Upon checking the “Enable Grid Submission” checkbox, you will need to select a grid plugin. In order to communicate with SGE, Pipeline uses Grid Plugins. LONI provides two plugins for SGE: JGDI Plugin and DRMAA Plugin. If you are using SGE we highly recommend using JGDI Plugin as it supports more Pipeline features and is more reliable. You can choose DRMAA Plugin if you have other DRMAA supported Grid Manager installed and want to integrate Pipeline with it.

The last step is to choose the submission queue. The installer will list all of your available queues and you have to pick one for Pipeline. If you don’t have a special queue already set up for Pipeline then you can use the default queue of SGE (all.q). If you do not have any queues defined in SGE, you will have to create one yourself.

Installing Pipeline without SGE

If you don’t have SGE installed, and you uncheck the Oracle Grid Engine checkbox from step 3 (General Configuration), the installer will install Pipeline without Grid Engine. All jobs submitted to the Pipeline server will run locally on the server. You have to be careful with number of jobs submitted to the server as high number of jobs will negatively affect the server’s performance.
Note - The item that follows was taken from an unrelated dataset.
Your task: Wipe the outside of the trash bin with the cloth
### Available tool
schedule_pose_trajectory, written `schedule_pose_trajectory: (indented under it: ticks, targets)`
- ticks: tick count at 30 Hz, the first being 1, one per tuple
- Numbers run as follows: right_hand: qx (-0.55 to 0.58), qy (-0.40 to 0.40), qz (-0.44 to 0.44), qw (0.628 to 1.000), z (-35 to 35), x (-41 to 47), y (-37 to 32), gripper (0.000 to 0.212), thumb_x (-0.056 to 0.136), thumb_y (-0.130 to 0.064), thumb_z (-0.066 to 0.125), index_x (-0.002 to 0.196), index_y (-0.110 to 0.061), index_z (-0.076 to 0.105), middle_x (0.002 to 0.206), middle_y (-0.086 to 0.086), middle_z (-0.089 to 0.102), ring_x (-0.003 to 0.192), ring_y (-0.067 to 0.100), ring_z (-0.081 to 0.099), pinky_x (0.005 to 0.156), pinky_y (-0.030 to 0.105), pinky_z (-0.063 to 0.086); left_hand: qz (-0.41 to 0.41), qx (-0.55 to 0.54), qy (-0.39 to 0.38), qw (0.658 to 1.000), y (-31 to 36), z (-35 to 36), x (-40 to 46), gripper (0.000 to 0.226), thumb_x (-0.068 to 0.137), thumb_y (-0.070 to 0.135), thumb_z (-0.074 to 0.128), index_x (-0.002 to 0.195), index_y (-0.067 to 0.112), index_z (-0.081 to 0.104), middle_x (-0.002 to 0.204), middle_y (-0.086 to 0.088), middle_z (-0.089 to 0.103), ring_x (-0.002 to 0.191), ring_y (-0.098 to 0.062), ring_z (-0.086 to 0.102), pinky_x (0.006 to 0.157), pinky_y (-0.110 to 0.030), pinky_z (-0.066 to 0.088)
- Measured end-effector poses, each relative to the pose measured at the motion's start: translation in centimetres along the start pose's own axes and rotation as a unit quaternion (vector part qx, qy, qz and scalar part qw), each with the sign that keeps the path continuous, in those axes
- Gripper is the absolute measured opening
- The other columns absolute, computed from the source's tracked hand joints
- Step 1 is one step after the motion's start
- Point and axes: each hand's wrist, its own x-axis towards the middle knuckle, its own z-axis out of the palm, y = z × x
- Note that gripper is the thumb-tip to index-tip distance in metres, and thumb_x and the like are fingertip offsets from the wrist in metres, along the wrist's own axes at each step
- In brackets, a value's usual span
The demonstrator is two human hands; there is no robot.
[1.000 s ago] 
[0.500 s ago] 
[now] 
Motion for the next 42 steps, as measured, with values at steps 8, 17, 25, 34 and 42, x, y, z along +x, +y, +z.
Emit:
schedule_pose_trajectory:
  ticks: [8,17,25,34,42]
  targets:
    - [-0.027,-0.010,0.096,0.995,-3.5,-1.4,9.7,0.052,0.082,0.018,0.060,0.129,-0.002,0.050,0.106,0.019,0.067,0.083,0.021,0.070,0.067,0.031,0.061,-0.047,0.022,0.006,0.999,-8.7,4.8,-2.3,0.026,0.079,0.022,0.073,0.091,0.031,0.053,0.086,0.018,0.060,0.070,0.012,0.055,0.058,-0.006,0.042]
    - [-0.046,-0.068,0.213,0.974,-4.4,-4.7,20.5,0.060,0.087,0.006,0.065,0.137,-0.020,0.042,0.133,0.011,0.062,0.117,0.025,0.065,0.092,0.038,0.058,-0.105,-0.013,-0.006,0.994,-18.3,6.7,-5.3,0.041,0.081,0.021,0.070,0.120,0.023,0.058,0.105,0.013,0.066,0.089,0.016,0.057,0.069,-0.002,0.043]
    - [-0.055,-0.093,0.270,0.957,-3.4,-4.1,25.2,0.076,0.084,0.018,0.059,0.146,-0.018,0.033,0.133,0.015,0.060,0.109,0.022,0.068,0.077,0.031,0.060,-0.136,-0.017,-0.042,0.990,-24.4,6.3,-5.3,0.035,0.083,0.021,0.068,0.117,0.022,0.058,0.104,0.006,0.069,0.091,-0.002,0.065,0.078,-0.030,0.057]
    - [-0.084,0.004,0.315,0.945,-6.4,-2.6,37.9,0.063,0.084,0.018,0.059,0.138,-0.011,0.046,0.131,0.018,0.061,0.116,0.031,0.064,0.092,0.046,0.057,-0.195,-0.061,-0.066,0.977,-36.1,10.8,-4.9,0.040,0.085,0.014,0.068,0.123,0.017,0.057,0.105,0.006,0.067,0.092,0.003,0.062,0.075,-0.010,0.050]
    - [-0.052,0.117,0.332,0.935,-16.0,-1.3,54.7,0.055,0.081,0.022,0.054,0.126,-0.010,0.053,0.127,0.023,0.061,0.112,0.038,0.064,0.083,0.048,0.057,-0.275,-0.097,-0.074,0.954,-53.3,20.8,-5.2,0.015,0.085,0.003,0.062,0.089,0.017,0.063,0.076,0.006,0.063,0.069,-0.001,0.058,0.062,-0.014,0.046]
Please see Maximum number of threads for active jobs if you want to set limits on the number of parallel running jobs.

2.1.4.5 Install Neuro Imaging Tools

In this section you can select which imaging software tools and server library files to install.

There are two components that can be selected for each NeuroImaging tool:
     • the tool itself (binaries, executables, and scripts)
     • the modules/workflows (.pipe files) associated with that tool.

You may select either or both options for any tool, but please note that you can only install workflows for tools that are already installed or you have selected to install.I f you select to install the workflows for a tool but not the tool itself, and the tool cannot be found in the default installation directory (shared file system path + “tools”) then you will be prompted to provide where that tool is installed (second image). If you find yourself here by mistake, click back and modify your selection.

If the installation type for a tool is “Automatic”, it will be installed automatically without the need for user input. Some tools are marked as “Semi-Automatic” (e.g. FSL and FreeSurfer), which means that they require you to manually download the installer files for that tool from the developer’s website. This is because of the licensing restriction imposed on the software. For these types of tools, you will be shown a window after clicking ‘Next’ which contains instructions on what website to visit, which files to install, and any other requirements for that tool.

When you satisfy all the requirements for a tool, it will begin installing in the background immediately. A green check mark will appear next to that tool in the drop menu, indicating that you have provided the necessary information and can move on to the next tool. You may preemptively cancel the installation of a tool by clicking the ‘Don’t install’ at the bottom of the window. When all tools are either installing or cancelled, this window will close automatically.

Install the tools without installing Pipeline or SGE

If, at a later time, you want to install updated versions of some tools, you can have it installed without installing the Pipeline and/or SGE. Simply check only the NeuroImaging Tools in the general configuration section of the installer, then click Next and it will go directly to the tools installation step, skipping the Pipeline and SGE installation steps.

Please note that NeuroImaging tools can only be installed if you also selected to install the Pipeline Server or already have the server installed. If you select to install these tools without selecting to install the server, and the preferences.xml file cannot be found in its default location, a browse button will appear so that the location to your preferences.xml file can be provided. If you don’t have a preferences file, it means you have not installed the server yet and it should be selected during the installation process.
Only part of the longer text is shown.